When the site manager 106 approves the recommendations 210, the updated planned productivity, planned production and planned material deployment are updated in the site data 116 and another review period is scheduled either at fixed time period or when needed.
For each scheduled review period, the history of the actual and planned data for production, productivity and material deployment is saved and is associated with the schedule they were taken. This serves as documentation control and used for forensic analysis in case of a dispute.
The analyst 202 evaluates the actual production and actual productivity 412 as well as actual material deployment 414 used based on the RFID and vision data 212 comparing to existing site data 116. The analyst may also use for the comparison an automated comparison between as-built spatial data (actual production) and production plans, as known in the art. Alternatively, or in addition, visual inspection of 360 data may be used to assess the progress.
The current site data 116 and actual data 412, 414 are fed to a data mining 416 system that establishes correlations 402 among the data points. Optionally correlations from one or more correlations from previous projects 404 can be used to augment the data source and improve on the correlations 402. The up to date correlations 402 are fed into the stochastic optimization 406 software to improve the recommendations. In another embodiment these or other correlations may be directly reported to the analyst for making recommendations.

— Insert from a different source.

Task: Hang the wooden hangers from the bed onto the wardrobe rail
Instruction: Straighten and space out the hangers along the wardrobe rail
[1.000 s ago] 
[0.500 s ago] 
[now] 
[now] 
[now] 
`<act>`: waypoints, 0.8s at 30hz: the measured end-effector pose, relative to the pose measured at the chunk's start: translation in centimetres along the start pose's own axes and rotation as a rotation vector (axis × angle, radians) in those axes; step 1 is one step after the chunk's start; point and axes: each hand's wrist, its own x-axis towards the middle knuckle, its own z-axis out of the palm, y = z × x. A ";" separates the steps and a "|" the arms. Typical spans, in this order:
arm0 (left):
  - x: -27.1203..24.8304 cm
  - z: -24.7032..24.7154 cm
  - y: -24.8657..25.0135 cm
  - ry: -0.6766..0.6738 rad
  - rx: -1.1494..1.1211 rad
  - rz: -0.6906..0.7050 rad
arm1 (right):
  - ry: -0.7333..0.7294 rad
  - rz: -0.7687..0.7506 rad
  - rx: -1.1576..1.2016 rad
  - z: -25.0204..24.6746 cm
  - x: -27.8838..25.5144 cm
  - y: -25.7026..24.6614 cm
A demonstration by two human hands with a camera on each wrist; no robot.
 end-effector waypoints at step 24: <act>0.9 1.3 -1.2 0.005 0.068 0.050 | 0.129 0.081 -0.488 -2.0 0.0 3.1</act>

In another embodiment, the analyst manual evaluation may serve as one of the inputs to the data-mining-based correlation building. Collecting and utilizing data (for example on teams, workers, environmental conditions, projects) and their effect on actual production and actual productivity for building such correlations, enhances accuracy of the recommendations. The optimization may relate the number of workers with actual production and actual productivity data to come up with the optimized recommendations (updated planed productivity, production and material deployment)
In another embodiment, recommendations made by the analyst as well as decisions made by the site manager can be stored and learned over time and relations among inputs (current resources, production etc.) and outputs (decisions on resource allocation etc.) may be modeled (e.g., using a neural network) to improve on the optimization.
The foregoing descriptions of specific embodiments of the present invention have been presented for purposes of illustration and description. They are not intended to be exhaustive or to limit the invention and method of use to the precise forms disclosed. Obviously, many modifications and variations are possible in light of the above teaching. The embodiments described were chosen and described in order to best explain the principles of the invention and its practical application, and to thereby enable others skilled in the art to best utilize the invention and various embodiments with various modifications as are suited to the particular use contemplated. It is understood that various omissions or substitutions of equivalents are contemplated as circumstance may suggest or render expedient but is intended to cover the application or implementation without departing from the spirit or scope of the claims of the present invention.